Bueno, pues entro en un bar de
Castro Urdiales y, apenas he pedido un bocadillo, un zumo de naranja
y un café con leche, cuando se me hecha encima Nacho, un hombretón
de Vitoria que lleva el aspecto de vestir e imitar a algunos de los
personajes de la novela de Chandler; esos individuos que, sintiéndose
más listos que el resto del universo, hablan un lenguaje que un ser
algo adormilado por la visión marina como un servidor no es capaz de
descifrar del todo, al menos en los primeros cinco minutos. Y es que
el tío necesitaba a un interlocutor y viéndome descargar un macuto
y vestido con chaleco de cazador de elefantes debió de imaginarse
que se trataba de algún extra de la película de Las nieves del
Kilimanjaro y se echó sobre mí para apabullarme con sus
lecciones de lingüística. Para empezar el vasco, se refería al
idioma, había sido contaminado miserablemente. Como ya empezaba yo a
despertarme y él había lanzado un largo monólogo, mientras con una
mano sostenía una copa de zumo de naranja y con la otra una
hamburguesa, se me ocurrió contestarle que el término contaminado
aplicado a una lengua era una bobada, que las lenguas se nutren del
contacto con otras culturas y otras lenguas y que no hay lengua pura
que exista en este planeta... que todas deben de estar contaminadas.

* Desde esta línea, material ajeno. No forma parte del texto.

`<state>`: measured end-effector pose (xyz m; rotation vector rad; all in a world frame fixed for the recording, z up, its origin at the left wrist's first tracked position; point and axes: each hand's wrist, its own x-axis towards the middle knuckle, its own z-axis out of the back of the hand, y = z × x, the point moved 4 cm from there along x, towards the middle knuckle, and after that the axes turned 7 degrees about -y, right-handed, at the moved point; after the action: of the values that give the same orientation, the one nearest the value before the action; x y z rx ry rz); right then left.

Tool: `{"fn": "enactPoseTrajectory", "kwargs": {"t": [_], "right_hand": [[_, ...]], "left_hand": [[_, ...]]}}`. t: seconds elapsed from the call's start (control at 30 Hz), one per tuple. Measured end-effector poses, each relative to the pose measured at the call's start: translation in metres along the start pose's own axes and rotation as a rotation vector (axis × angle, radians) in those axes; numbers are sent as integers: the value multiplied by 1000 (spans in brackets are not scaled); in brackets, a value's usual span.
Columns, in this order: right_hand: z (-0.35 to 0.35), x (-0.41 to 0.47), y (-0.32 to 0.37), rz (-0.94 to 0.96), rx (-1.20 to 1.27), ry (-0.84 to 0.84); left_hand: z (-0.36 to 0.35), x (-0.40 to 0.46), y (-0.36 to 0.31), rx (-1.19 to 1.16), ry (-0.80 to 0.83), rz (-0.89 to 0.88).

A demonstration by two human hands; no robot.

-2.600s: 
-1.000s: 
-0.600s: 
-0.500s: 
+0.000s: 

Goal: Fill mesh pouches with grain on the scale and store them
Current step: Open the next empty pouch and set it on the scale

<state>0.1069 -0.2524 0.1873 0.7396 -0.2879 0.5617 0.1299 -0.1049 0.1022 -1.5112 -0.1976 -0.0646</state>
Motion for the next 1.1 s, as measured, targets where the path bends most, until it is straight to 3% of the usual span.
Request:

Lo que sin duda ha enriquecido por demás a todas ellas. Como por ahí
no encontró salida y él necesitaba ensalzar lo vasco a toda costa
quiso decir algo así como que los que usábamos el castellano apenas
si sabíamos pronunciar las vocales, que habíamos perdido el habla
de Cervantes, que nuestra pronunciación era deficiente. Le contesté
que no había nadie que conociera el habla de Cervantes, que vaya
usted a saber si además de manco no era mudo. Había en él un
agresivo resentimiento para todo lo que no fuera vasco, como si los
ciudadanos de a pie les hubiéramos robado el idioma durante décadas.
Se quejaba de que los jóvenes de hoy hubieran tenido que aprender su
lengua no de sus padres sino de sus abuelos.
Se me estaba enfriando el café
con leche, le pedí disculpas y me senté. Todavía se acercó dos o
tres veces a mi mesa con intención de poner algunos puntos sobre las
íes.
Merodeé largamente por colinas
y valles verdes sin más incidentes, encontré gente amable que se
paró a conversar conmigo. En algún momento a mi teléfono se le
acabaron los mapas y la línea del track empezó a nadar sobre un
fondo azul claro; para más inri, cuando ascendía por la ladera de
una montaña por un camino muy cuco, mi navegador, el teléfono, se
puso a chillar, un chillido que quiere decir que estaba fuera de
ruta; encendí la pantalla, la línea del track también había
desaparecido, allí sólo había niebla azulada, nada. Mientras
encendía el garmin me decidí a cargar nuevos mapas para consultar
dónde coño me había perdido. Encendí el portátil y le pasé la
información al teléfono. Si seguía por el camino actual me iba a
la Chimbamba, eso decía el mapa. Tuve que retroceder cosa de un
kilómetro o dos para retomar el camino correcto.
Bueno, y una cosa más, Ramón
estaba en camino. Al amanecer había tomado una instantánea del mar
y se la había mandado con un guasap y el buenos días de rigor;
también añadía: bienvenido de nuevo al Camino. No tardó en sonar
el teléfono, acababa de entrar en la autopista, contaba con estar
junto a mí sobre las seis de la tarde. Todavía anduve por cuatro o
cinco horas. Llegó mucho antes, nos encontramos frente a una
espléndida vista del mar. Apretones de manos, un abrazo, la alegría
de volvernos a ver. Pasamos parte del día junto al agua, no, no
hacía tiempo para bañarse, el único que se bañó fue Dop. Por
aquí no hay albergues que valga y si los hay los abren en verano.
Proyectamos poner la tienda en un lugar junto al agua, pero después
comenzó a llover, terminamos en un hotel cercano.